3. A partial character string of an input character string defines an array of characters or syntax categories for each partial character string that constitutes a part or all of a place name character string, and the character or defined character string is defined. A place name character string collating method, wherein a place name is collated from an input character string by determining whether or not it matches one of the place name character strings represented by a syntax category composed of an array of syntax categories. .

4. An array of characters or syntax categories is defined for each partial character string constituting a part or all of a place name character string, and a place name represented by a syntax category composed of an array of characters or defined syntax categories. Storage means for storing a character string, input means for inputting the character string, means for checking whether the input character string is the place name character string stored in the storage means, and outputting the result of the check And a place name character string collating device.

5. A character reading means for reading a character described in a document by inputting an image obtained by converting the density of a surface of the document into an electric signal, and a place name character string collating means according to claim 4. Wherein the input means in the place name character string collating means inputs a character string from the character reading means.

6. A method for recognizing a place name character string in an address of a postal matter by using the place name character string recognizing device according to claim 5, classifying the postal matter, or printing a recognition result on the postal matter.

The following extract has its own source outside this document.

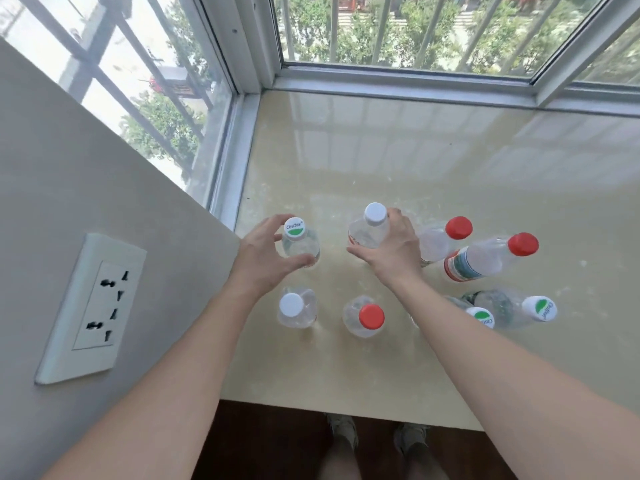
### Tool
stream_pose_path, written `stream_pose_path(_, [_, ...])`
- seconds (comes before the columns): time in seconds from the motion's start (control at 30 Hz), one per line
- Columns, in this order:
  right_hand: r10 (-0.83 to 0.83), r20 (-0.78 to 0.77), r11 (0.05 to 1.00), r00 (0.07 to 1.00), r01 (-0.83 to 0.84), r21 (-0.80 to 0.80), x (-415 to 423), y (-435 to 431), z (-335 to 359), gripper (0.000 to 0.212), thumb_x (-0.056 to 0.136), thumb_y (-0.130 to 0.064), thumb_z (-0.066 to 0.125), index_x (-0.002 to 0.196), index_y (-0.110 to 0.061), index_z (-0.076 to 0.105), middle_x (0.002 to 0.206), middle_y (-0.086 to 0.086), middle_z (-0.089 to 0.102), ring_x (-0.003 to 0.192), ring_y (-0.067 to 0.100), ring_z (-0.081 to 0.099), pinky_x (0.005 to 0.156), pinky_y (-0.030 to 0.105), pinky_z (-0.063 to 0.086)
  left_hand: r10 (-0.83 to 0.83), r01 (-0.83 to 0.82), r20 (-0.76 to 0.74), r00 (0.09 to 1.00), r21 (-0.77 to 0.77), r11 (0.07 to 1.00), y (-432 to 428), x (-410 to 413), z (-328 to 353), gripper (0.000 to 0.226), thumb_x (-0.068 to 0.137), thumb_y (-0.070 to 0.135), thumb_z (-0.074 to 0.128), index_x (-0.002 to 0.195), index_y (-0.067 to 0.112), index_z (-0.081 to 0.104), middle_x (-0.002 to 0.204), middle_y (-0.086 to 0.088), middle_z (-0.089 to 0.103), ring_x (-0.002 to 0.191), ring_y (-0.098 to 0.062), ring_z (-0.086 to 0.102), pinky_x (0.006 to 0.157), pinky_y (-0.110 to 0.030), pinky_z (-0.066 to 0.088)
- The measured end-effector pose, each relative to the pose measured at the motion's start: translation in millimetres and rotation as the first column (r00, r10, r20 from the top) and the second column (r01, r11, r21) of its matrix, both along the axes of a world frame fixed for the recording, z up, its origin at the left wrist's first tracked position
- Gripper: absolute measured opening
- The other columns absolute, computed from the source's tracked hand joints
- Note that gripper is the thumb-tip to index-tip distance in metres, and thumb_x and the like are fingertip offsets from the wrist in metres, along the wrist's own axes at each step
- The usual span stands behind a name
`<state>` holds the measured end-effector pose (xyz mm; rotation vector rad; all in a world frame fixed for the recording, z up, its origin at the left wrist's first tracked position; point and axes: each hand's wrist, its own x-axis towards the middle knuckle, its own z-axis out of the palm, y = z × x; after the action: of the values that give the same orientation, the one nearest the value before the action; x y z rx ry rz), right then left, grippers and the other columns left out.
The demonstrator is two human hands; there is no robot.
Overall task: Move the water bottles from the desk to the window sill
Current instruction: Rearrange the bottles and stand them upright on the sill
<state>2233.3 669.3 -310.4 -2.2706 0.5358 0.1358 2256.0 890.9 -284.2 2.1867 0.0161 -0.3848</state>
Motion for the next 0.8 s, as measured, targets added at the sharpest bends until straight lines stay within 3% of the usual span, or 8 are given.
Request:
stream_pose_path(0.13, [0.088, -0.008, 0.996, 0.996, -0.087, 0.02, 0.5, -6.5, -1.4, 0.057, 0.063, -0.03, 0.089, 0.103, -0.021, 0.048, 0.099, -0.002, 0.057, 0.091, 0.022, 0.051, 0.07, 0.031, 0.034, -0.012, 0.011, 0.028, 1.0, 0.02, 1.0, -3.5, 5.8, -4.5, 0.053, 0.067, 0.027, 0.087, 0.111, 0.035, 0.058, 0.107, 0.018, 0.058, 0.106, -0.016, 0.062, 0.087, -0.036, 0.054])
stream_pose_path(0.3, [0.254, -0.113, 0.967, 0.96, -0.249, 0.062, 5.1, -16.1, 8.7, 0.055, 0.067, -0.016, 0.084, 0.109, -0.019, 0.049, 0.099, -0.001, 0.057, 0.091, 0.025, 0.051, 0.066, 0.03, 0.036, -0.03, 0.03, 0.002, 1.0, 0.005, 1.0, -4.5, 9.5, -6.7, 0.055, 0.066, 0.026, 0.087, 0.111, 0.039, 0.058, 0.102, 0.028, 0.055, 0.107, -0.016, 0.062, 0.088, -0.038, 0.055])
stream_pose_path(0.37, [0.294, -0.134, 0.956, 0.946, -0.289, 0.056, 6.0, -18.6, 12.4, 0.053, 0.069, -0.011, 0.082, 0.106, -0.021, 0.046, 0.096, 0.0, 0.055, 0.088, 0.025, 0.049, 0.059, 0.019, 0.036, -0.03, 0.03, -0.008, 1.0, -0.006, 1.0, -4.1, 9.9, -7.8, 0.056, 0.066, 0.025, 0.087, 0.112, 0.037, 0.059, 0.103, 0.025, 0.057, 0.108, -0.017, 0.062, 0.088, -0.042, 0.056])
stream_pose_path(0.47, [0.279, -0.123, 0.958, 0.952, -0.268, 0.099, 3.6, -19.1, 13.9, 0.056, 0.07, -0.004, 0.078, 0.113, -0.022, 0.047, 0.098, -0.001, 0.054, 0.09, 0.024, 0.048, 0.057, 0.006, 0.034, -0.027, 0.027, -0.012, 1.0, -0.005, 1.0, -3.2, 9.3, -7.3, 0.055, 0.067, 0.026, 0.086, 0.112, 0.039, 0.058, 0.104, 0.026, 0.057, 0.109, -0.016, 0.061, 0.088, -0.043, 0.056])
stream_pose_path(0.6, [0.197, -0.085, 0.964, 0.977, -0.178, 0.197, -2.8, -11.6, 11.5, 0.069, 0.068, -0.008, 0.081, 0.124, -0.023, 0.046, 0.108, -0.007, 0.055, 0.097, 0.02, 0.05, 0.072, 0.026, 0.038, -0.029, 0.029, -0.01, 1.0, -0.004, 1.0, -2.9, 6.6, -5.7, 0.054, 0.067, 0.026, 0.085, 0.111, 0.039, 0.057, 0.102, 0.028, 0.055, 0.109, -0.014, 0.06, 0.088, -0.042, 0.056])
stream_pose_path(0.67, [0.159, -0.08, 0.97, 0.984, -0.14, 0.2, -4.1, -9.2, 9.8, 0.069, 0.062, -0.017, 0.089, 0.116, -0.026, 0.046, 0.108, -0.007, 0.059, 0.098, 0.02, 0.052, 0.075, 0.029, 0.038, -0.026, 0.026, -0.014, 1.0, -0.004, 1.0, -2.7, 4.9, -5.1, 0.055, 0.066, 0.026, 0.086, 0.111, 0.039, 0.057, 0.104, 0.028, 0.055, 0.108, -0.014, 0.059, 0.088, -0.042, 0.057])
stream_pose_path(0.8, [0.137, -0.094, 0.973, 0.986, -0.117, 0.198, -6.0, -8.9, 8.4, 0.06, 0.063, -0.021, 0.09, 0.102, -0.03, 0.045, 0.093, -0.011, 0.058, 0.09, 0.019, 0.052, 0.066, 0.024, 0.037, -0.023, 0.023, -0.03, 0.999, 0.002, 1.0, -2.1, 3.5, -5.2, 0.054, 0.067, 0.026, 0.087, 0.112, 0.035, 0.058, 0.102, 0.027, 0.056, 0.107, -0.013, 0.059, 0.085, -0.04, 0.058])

A mail sorting system characterized by the following.

7. A place name character string having a plurality of different notations in which a place name representing an area is a different character string but represented by an array of words meaning the same area, is converted into a part of the place name character string or A place name character string recording medium characterized in that an array of characters or syntax categories is defined for each of the partial character strings constituting the entirety, and is stored by being represented by a syntax category consisting of an array of characters or defined syntax categories.

8. A character reading device for inputting an image obtained by converting the density of a surface of a document into an electric signal and reading characters described on the document, using the place name expression method according to claim 1. Means for storing a place name character string, and an array of partial images in the input image, wherein each partial image is one of the place name character strings represented by the place name expression.
A place name character string recognition device comprising means for recognizing a place name by finding a character similar to each character included in the place name.

9. A place name expression method in which a place name representing an area is a different character string but expresses a set of place name character strings having a plurality of different notations represented by an array of words meaning the same area. Alternatively, a place name expression method characterized by expression according to a partial character string generation rule composed of word parts.